調用ComputeSplitPointsBySize將全表資料劃分成指定大小的若干分區 - Tablestore

調用ComputeSplitPointsBySize介面將全表的資料在邏輯上劃分成接近指定大小的若干分區，返回這些分區之間的分割點以及分區所在機器的提示。一般用於計算引擎規劃並發度等執行計畫。

請求訊息結構

message ComputeSplitPointsBySizeRequest {
    required string table_name = 1;
    required int64 split_size = 2; // in 100MB
    optional int64 split_size_unit_in_byte = 3;
    optional int32 split_point_limit = 4;
}

名稱	類型	是否必選	描述
table_name	string	是	要切分的資料所在的表名。
split_size	int64	是	每個分區的近似大小，以百兆為單位。
split_size_unit_in_byte	int64	否	指定分割大小的單位，以便在分割點計算時使用正確的單位，並確保計算結果的準確性。
split_point_limit	int32	否	指定對分割點數量的限制，以便在進行分割點計算時控制返回的分割點數量。

響應訊息結構

message ComputeSplitPointsBySizeResponse {
    required ConsumedCapacity consumed = 1;
    repeated PrimaryKeySchema schema = 2;

    /**
     * Split points between splits, in the increasing order
     *
     * A split is a consecutive range of primary keys,
     * whose data size is about split_size specified in the request.
     * The size could be hard to be precise.
     *
     * A split point is an array of primary-key column w.r.t. table schema,
     * which is never longer than that of table schema.
     * Tailing -inf will be omitted to reduce transmission payloads.
     */
    repeated bytes split_points = 3;

    /**
     * Locations where splits lies in.
     *
     * By the managed nature of TableStore, these locations are no more than hints.
     * If a location is not suitable to be seen, an empty string will be placed.
     */
     repeated SplitLocation locations = 4;
}

名稱	類型	描述
consumed	ConsumedCapacity	本次請求消耗的服務能力單元。
schema	PrimaryKeySchema	該表的Schema，與建表時的Schema相同。
split_points	repeated bytes	分區之間的分割點。
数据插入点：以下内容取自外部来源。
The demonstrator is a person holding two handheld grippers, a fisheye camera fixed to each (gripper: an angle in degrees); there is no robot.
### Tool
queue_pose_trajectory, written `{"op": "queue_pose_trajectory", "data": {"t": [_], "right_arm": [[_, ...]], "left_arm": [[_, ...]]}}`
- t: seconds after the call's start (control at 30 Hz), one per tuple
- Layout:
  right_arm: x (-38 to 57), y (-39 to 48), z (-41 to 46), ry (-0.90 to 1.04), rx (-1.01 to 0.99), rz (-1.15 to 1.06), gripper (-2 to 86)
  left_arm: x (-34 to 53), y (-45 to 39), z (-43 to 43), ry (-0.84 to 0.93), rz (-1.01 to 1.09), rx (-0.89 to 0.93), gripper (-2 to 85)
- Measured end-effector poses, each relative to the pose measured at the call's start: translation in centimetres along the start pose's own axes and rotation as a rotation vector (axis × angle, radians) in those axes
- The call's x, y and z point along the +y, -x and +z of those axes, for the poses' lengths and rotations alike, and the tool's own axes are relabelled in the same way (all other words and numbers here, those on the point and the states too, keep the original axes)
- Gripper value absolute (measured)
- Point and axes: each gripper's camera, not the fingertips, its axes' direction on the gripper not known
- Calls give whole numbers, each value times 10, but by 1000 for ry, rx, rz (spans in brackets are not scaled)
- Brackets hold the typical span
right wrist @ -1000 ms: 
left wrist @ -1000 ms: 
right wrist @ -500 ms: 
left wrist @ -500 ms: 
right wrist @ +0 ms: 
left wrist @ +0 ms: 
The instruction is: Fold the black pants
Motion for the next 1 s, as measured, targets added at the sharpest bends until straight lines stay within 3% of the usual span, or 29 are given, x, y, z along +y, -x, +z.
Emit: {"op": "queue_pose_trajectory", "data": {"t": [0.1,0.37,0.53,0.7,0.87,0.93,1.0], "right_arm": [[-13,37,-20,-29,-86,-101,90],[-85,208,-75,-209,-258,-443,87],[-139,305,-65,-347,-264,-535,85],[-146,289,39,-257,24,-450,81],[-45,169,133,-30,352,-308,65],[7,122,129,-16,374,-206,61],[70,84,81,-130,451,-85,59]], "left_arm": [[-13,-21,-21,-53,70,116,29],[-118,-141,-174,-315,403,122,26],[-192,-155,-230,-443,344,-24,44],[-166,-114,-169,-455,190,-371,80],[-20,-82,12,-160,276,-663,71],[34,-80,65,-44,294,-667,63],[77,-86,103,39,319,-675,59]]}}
分割點之間保證單調增。每個分割點都是以Plainbuffer編碼的行，並且只有primary-key項。為了減少傳輸的資料量，分割點最後的-inf不會傳輸。
locations	repeated SplitLocation	分割點所在機器的提示。可以為空白。
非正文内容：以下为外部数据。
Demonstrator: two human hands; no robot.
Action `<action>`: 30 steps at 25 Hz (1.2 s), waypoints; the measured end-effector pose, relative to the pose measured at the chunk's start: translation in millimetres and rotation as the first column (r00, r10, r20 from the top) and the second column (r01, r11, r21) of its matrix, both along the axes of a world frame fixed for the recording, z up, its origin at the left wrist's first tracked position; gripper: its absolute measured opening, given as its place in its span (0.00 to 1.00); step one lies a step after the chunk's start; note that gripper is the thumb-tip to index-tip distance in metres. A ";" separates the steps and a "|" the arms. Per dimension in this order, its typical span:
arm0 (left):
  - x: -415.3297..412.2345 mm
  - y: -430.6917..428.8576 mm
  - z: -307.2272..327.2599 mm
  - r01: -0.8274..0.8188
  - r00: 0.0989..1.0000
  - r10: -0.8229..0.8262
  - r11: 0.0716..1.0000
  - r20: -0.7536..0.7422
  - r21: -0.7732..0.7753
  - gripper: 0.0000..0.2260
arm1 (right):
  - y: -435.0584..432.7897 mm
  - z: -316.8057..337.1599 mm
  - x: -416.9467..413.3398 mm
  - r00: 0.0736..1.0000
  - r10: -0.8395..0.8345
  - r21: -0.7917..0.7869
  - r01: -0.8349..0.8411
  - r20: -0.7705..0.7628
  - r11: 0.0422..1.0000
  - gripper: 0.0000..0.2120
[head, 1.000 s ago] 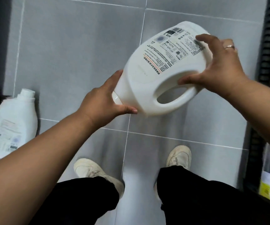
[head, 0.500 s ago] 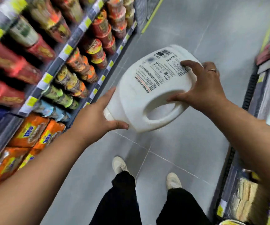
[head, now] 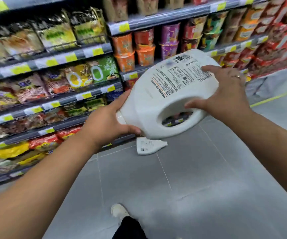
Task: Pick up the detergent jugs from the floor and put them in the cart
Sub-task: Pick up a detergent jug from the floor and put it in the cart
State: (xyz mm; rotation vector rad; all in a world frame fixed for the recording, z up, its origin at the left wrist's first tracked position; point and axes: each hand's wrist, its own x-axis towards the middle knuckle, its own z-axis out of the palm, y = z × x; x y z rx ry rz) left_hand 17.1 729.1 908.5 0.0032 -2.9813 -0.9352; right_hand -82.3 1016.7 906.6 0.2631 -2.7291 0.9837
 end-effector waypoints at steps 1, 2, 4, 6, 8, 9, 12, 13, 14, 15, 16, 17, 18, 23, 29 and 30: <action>17.5 -18.3 12.5 -0.066 0.998 0.066 0.998 -0.007 -0.011 0.52 | -24.5 14.8 3.8 0.999 0.048 -0.003 -0.048 -0.014 0.999 0.50; 36.2 -38.5 23.0 -0.126 0.992 0.125 0.992 -0.022 -0.024 0.51 | -51.2 29.0 8.6 0.994 0.101 -0.008 -0.101 -0.033 0.995 0.50; 76.9 -80.6 43.8 -0.221 0.975 0.219 0.974 -0.046 -0.042 0.49 | -107.8 51.6 24.0 0.977 0.196 -0.009 -0.197 -0.085 0.980 0.49; 113.0 -118.3 59.6 -0.305 0.951 0.301 0.950 -0.066 -0.067 0.49 | -159.7 65.4 40.9 0.953 0.280 -0.023 -0.285 -0.111 0.958 0.48; 156.4 -162.8 71.2 -0.395 0.917 0.388 0.916 -0.096 -0.067 0.50 | -222.7 76.4 61.4 0.911 0.387 -0.042 -0.396 -0.144 0.917 0.47; 177.3 -188.1 74.9 -0.446 0.893 0.438 0.892 -0.105 -0.070 0.50 | -257.4 81.8 71.7 0.889 0.430 -0.054 -0.443 -0.155 0.895 0.47; 239.9 -262.2 86.5 -0.577 0.814 0.567 0.815 -0.126 -0.056 0.48 | -363.6 90.5 105.4 0.824 0.543 -0.072 -0.559 -0.165 0.826 0.46; 258.0 -285.3 89.9 -0.607 0.791 0.597 0.793 -0.138 -0.047 0.48 | -395.3 92.5 116.3 0.806 0.566 -0.086 -0.585 -0.176 0.806 0.46; 276.5 -306.8 92.6 -0.636 0.767 0.626 0.770 -0.140 -0.044 0.47 | -426.2 94.1 128.3 0.784 0.594 -0.097 -0.615 -0.179 0.782 0.46; 299.4 -330.8 95.5 -0.669 0.740 0.659 0.741 -0.137 -0.053 0.47 | -463.1 94.8 143.3 0.752 0.638 -0.103 -0.657 -0.169 0.747 0.45; 321.4 -353.0 98.0 -0.699 0.713 0.689 0.712 -0.129 -0.061 0.46 | -497.6 95.2 159.2 0.721 0.677 -0.106 -0.693 -0.150 0.714 0.45; 342.2 -375.8 100.4 -0.728 0.685 0.718 0.683 -0.122 -0.061 0.46 | -531.9 96.2 173.5 0.689 0.710 -0.113 -0.725 -0.146 0.680 0.44; 361.4 -396.6 103.4 -0.753 0.658 0.745 0.655 -0.112 -0.065 0.47 | -565.3 96.1 186.5 0.659 0.738 -0.124 -0.752 -0.144 0.647 0.44; 445.9 -495.2 107.3 -0.848 0.527 0.841 0.512 -0.119 -0.135 0.51 | -718.4 95.8 248.7 0.500 0.854 -0.147 -0.864 -0.143 0.481 0.47; 512.0 -615.5 90.8 -0.968 0.245 0.958 0.234 -0.147 -0.088 0.52 | -921.6 85.7 307.3 0.240 0.960 -0.115 -0.968 -0.146 0.225 0.45; 520.6 -634.7 89.2 -0.977 0.205 0.968 0.194 -0.145 -0.089 0.53 | -952.0 85.7 316.5 0.204 0.968 -0.094 -0.977 -0.144 0.192 0.46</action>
例如有一張表有三列主鍵，其中首列主鍵類型為string。調用該API後得到5個分區，分別為(-inf,-inf,-inf)到("a",-inf,-inf)、("a",-inf,-inf)到("b",-inf,-inf)、("b",-inf,-inf)到("c",-inf,-inf)、("c",-inf,-inf)到("d",-inf,-inf)和("d",-inf,-inf)到(+inf,+inf,+inf)。前三個落在"machine-A"，後兩個落在"machine-B"。那麼，split_points為（示意）[("a"),("b"),("c"),("d")]，而locations為（示意）"machine-A"*3, "machine-B"*2。

使用SDK

Java SDK：指定大小計算分區

服務能力單元消耗

消耗的讀服務能力單元數量與分區的數量相同。不消耗寫服務能力單元。